(Dataset):
__________________________________________________

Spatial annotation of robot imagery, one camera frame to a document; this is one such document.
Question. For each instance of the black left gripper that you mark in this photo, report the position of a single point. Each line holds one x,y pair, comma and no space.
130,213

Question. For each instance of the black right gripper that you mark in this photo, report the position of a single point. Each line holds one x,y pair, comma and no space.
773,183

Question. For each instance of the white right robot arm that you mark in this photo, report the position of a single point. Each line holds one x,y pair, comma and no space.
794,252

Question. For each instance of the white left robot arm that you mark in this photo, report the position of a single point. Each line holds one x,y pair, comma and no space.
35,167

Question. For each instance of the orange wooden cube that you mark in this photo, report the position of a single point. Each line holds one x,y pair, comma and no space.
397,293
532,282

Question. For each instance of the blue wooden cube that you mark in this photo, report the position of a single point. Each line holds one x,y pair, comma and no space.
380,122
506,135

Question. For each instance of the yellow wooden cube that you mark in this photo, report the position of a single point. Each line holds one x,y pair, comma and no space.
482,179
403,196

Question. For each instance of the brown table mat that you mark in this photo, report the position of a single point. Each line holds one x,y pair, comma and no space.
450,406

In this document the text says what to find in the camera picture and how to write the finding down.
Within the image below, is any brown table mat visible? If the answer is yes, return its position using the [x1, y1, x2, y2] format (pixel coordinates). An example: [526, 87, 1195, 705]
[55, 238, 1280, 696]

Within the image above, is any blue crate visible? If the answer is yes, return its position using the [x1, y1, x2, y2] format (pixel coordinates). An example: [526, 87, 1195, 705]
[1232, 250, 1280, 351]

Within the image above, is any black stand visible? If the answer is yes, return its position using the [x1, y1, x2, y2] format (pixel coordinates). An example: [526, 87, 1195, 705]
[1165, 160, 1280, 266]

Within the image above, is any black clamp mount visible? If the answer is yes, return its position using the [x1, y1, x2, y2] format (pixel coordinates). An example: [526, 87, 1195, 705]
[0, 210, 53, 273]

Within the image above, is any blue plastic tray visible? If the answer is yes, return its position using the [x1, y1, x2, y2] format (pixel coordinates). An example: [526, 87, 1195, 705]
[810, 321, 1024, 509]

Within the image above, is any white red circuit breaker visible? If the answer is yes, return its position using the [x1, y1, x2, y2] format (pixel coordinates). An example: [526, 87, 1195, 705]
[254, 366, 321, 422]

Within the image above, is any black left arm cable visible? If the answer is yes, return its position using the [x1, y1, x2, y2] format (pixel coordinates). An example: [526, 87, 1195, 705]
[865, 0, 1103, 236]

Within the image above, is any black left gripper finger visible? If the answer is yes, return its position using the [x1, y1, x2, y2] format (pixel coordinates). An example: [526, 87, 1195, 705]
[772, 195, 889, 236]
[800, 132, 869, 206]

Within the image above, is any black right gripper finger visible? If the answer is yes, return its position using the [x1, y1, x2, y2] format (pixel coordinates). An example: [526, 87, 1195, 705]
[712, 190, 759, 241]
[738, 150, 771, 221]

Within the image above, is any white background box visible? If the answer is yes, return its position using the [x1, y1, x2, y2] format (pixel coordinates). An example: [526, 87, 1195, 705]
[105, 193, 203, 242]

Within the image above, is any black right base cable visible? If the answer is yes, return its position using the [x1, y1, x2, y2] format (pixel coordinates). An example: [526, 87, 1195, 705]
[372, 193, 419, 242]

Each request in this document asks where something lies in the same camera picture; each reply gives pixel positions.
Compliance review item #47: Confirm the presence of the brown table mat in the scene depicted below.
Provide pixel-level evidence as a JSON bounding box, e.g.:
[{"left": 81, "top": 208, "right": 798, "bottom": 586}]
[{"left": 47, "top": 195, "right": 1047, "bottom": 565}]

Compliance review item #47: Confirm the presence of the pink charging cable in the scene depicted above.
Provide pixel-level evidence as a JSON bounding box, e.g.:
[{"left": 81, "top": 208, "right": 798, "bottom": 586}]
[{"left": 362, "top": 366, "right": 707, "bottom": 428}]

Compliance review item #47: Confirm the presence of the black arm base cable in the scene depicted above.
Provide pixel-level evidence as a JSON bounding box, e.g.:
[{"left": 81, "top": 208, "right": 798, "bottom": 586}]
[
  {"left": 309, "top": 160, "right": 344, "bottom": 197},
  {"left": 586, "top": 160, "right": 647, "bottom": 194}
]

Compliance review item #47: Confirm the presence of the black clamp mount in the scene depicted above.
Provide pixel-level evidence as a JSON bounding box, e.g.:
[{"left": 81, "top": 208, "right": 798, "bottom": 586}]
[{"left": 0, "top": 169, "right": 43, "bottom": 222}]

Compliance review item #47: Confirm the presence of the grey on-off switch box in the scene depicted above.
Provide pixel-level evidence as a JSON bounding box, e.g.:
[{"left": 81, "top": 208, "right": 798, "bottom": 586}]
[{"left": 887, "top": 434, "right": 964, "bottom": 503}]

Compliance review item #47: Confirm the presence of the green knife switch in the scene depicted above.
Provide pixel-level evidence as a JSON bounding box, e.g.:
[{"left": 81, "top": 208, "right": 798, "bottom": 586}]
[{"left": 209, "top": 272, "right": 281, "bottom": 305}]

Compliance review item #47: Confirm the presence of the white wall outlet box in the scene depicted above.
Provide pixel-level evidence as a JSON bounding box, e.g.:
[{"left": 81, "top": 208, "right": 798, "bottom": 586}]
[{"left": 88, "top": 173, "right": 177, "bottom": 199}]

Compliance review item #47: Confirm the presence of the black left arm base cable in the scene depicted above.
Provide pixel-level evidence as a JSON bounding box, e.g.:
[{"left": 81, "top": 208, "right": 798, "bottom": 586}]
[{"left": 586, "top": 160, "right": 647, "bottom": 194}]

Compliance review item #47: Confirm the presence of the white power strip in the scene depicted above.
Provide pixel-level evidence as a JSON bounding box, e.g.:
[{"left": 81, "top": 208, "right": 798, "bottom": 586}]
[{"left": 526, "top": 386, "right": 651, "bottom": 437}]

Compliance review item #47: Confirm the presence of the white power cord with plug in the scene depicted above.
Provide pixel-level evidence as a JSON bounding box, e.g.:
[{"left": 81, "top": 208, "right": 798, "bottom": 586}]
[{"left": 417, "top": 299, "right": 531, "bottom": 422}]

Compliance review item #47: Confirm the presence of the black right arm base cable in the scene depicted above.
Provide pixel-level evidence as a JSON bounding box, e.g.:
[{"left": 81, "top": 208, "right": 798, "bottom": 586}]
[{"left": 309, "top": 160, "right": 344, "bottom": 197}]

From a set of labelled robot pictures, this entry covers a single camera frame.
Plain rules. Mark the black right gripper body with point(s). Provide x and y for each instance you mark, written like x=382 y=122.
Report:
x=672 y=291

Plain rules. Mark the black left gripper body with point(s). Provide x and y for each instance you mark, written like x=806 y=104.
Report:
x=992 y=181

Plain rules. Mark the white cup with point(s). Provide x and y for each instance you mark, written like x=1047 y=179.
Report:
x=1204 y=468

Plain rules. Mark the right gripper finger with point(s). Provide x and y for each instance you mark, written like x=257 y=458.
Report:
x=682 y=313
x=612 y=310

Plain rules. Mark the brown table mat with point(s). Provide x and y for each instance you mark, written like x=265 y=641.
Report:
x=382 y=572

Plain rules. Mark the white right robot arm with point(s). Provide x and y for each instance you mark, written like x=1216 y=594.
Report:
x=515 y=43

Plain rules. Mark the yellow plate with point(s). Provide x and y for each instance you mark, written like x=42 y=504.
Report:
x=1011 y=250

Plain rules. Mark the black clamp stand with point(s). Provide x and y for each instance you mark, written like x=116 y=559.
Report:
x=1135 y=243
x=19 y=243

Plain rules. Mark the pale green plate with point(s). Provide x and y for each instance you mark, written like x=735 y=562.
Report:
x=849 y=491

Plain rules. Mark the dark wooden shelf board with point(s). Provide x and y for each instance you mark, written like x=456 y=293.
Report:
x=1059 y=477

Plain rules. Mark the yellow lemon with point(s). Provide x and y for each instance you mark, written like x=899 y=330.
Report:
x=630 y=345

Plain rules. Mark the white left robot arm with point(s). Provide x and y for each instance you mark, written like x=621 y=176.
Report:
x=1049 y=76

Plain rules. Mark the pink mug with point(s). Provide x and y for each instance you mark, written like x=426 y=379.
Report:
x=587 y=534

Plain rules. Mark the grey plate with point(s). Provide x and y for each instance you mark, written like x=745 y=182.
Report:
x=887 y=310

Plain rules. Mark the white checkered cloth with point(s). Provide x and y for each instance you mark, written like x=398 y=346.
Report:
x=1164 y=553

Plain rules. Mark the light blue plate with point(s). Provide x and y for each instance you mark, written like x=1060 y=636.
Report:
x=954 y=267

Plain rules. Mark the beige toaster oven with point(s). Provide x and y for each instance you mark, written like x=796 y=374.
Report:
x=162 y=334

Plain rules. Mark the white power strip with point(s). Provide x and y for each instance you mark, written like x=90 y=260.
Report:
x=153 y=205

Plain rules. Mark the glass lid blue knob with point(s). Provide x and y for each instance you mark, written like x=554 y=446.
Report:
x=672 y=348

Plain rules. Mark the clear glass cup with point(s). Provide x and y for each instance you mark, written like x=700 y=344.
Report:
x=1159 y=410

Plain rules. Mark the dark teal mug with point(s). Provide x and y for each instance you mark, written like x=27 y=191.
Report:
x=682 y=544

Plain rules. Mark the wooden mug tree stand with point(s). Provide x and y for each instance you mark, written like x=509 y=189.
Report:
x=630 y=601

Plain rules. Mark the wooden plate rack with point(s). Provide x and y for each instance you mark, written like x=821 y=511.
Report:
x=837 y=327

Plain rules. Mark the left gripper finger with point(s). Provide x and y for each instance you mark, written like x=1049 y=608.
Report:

__________________________________________________

(Task requirements):
Since only part of the listing is wanted, copy exactly the lines from the one holding "Plain rules. Mark the pink" to the one holding "Plain rules. Mark the white power", both included.

(Answer to the problem):
Plain rules. Mark the pink mug with point(s). Provide x and y for each instance you mark, written like x=426 y=379.
Report:
x=587 y=534

Plain rules. Mark the grey plate with point(s). Provide x and y for each instance you mark, written like x=745 y=182.
Report:
x=887 y=310

Plain rules. Mark the white checkered cloth with point(s). Provide x and y for each instance you mark, written like x=398 y=346.
Report:
x=1164 y=553

Plain rules. Mark the light blue plate with point(s). Provide x and y for each instance you mark, written like x=1060 y=636.
Report:
x=954 y=267

Plain rules. Mark the beige toaster oven with point(s). Provide x and y for each instance you mark, written like x=796 y=374.
Report:
x=162 y=334

Plain rules. Mark the white power strip with point(s). Provide x and y for each instance you mark, written like x=90 y=260.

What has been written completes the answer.